Except as otherwise expressly provided herein, the Trust Indenture
Act shall apply as a matter of contract to this Guarantee Agreement for
purposes of interpretation, construction and defining the rights and
obligations hereunder, and this Guarantee Agreement, the Guarantor and the
Guarantee Trustee shall be deemed for all purposes hereof to be subject to
and governed by the Trust Indenture Act to the same extent as would be the
case if this Guarantee Agreement were qualified under that Act on the date
hereof. Except as otherwise expressly provided herein, if and to the extent
that any provision of this Guarantee Agreement limits, qualifies or conflicts
with the duties imposed by Sections 310 to 317, inclusive, of the Trust
Indenture Act, such imposed duties shall control.
Section 2.2 List of Holders.
(a) The Guarantor shall furnish or cause to be furnished to the
Guarantee Trustee (a) semiannually, on or before June 30 and December 31 of
each year, a list, in such form as the Guarantee Trustee may reasonably
require, of the names and addresses of the Holders (a "List of Holders") as
of a date not more than 15 days prior to the delivery thereof, and (b) at
such other times as the Guarantee Trustee may request in writing, within 30
days after the receipt by the Guarantor of any such request, a List of
Holders as of a date not more than 15 days prior to the time such list is
furnished, in each case to the extent such information is in the possession
or control of the Guarantor and has not otherwise been received by the
Guarantee Trustee in its capacity as such. The Guarantee Trustee may destroy
any List of Holders previously given to it on receipt of a new List of
Holders.
(b) The Guarantee Trustee shall comply with the requirements of
Section 311(a), Section 311(b) and Section 312(b) of the Trust Indenture Act.
Section 2.3 Reports by the Guarantee Trustee.
Not later than 60 days following May 15 of each year, commencing
May 15, 1998, the Guarantee Trustee shall provide to the Holders such reports
as are required by Section 313 of the Trust Indenture Act, if any, in the
form and in the manner provided by Section 313 of the Trust Indenture Act.
If this Guarantee Agreement shall have been qualified under the Trust
Indenture Act, the Guarantee Trustee shall also comply with the requirements
of Section 313(d) of the Trust Indenture Act.
Section 2.4 Periodic Reports to the Guarantee Trustee.
The Guarantor shall provide to the Guarantee Trustee and the
Holders such documents, reports and information, if any, as required by
Section 314 of the Trust Indenture Act and the compliance certificate
required by Section 314 of the Trust Indenture Act, in the form, in the
manner and at the times required by Section 314 of the Trust Indenture Act,
provided that such documents, reports and information shall not be required
to be provided to the Securities and Exchange Commission unless this
Guarantee Agreement shall have been qualified under the Trust Indenture Act.
Section 2.5 Evidence of Compliance with Conditions Precedent.
The Guarantor shall provide to the Guarantee Trustee such evidence
of compliance with such conditions precedent, if any, provided for in this
Guarantee Agreement that relate to any of the matters set forth in Section
314(c) of the Trust Indenture Act.

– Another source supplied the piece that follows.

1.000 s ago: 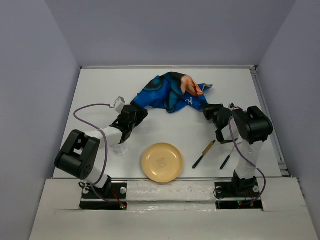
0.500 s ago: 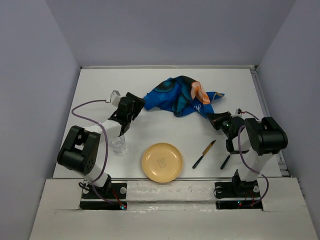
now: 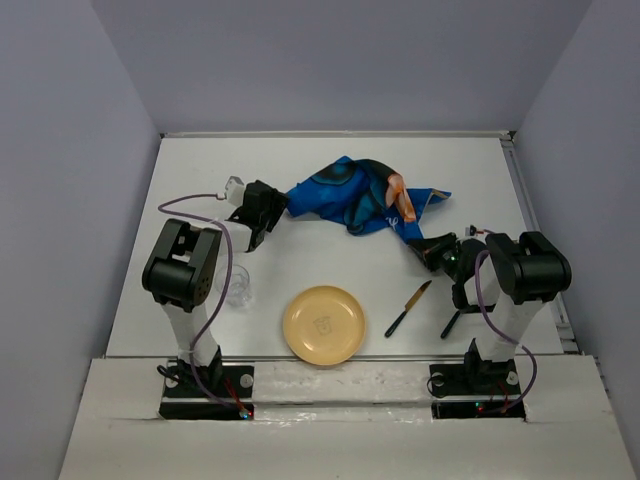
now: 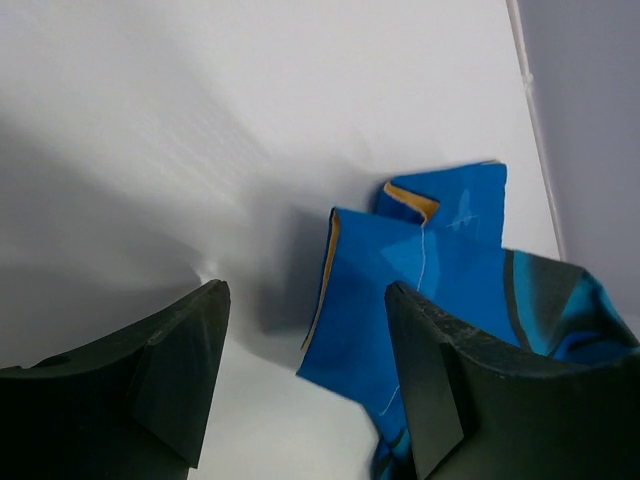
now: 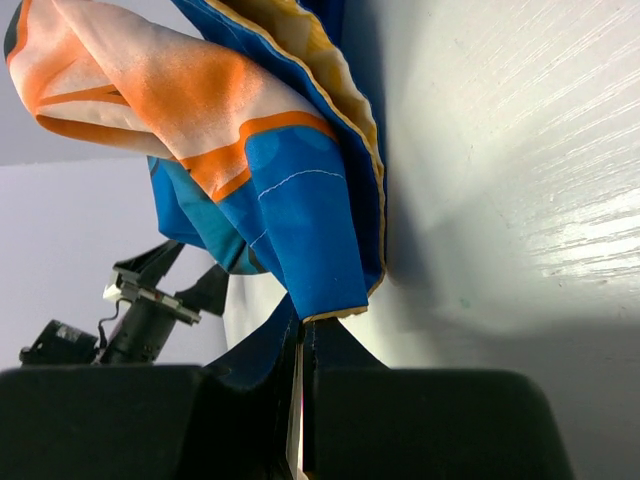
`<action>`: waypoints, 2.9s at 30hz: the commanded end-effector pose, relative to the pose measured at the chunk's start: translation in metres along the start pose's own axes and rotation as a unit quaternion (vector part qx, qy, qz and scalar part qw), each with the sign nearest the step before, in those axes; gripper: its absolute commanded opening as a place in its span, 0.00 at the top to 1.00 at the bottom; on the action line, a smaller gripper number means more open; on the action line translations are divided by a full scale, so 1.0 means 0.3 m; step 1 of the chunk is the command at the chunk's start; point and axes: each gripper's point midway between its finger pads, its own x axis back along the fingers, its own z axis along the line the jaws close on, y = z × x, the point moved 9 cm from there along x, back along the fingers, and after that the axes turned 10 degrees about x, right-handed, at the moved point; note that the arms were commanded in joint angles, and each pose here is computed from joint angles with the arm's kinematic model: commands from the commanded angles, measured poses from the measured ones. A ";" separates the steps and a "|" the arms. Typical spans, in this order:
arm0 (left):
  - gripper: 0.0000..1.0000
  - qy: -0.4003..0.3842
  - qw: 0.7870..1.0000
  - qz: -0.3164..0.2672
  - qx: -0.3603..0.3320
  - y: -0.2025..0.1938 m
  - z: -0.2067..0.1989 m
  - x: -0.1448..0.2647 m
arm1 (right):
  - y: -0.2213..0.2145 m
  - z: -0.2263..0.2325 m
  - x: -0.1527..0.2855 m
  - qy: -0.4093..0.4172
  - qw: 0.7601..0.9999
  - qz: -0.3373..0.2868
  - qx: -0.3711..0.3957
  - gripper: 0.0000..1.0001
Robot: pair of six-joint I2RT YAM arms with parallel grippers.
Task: Set the dinner table for one person
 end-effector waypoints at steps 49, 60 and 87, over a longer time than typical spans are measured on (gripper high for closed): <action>1.00 -0.334 0.919 -0.191 -0.090 0.383 -0.636 0.539 | 0.402 0.733 0.153 0.082 0.936 -0.127 0.319 1.00; 1.00 -0.443 0.842 -0.292 -0.093 0.534 -0.760 1.060 | 0.542 1.184 0.492 0.115 0.867 -0.257 0.411 1.00; 1.00 -0.394 0.881 -0.234 -0.119 0.732 -0.853 0.659 | 0.839 1.254 0.072 0.198 0.890 -0.149 0.383 1.00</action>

Any certificate or opinion required to be
given by an officer of the Guarantor pursuant to Section 314(c)(1) may be
given in the form of an Officer's Certificate.
Section 2.6 Events of Default; Waiver.
The Holders of at least a Majority in Liquidation Amount of the
Capital Securities may, by vote, on behalf of the Holders of all the Capital
Securities, waive any past default or Event of Default and its consequences.
Upon such waiver, any such default or Event of Default shall cease to exist,
and any default or Event of Default arising therefrom shall be deemed to have
been cured, for every purpose of this Guarantee Agreement, but no such waiver
shall extend to any subsequent or other default or Event of Default or impair
any right consequent thereon.
Section 2.7 Event of Default; Notice.
(a) The Guarantee Trustee shall, within 90 days after the
occurrence of an Event of Default actually known to a Responsible Officer of
the Guarantee Trustee, transmit by mail, first class postage prepaid, to the
Holders, notice of any such Event of Default, unless such Event of Default
has been cured before the giving of such notice, provided that, except in the
case of a default in the payment of a Guarantee Payment, the Guarantee
Trustee shall be protected in withholding such notice if and so long as the
board of directors, the executive committee or a trust committee of directors
and/or Responsible Officers of the Guarantee Trustee in good faith determines
that the withholding of such notice is in the interests of the Holders.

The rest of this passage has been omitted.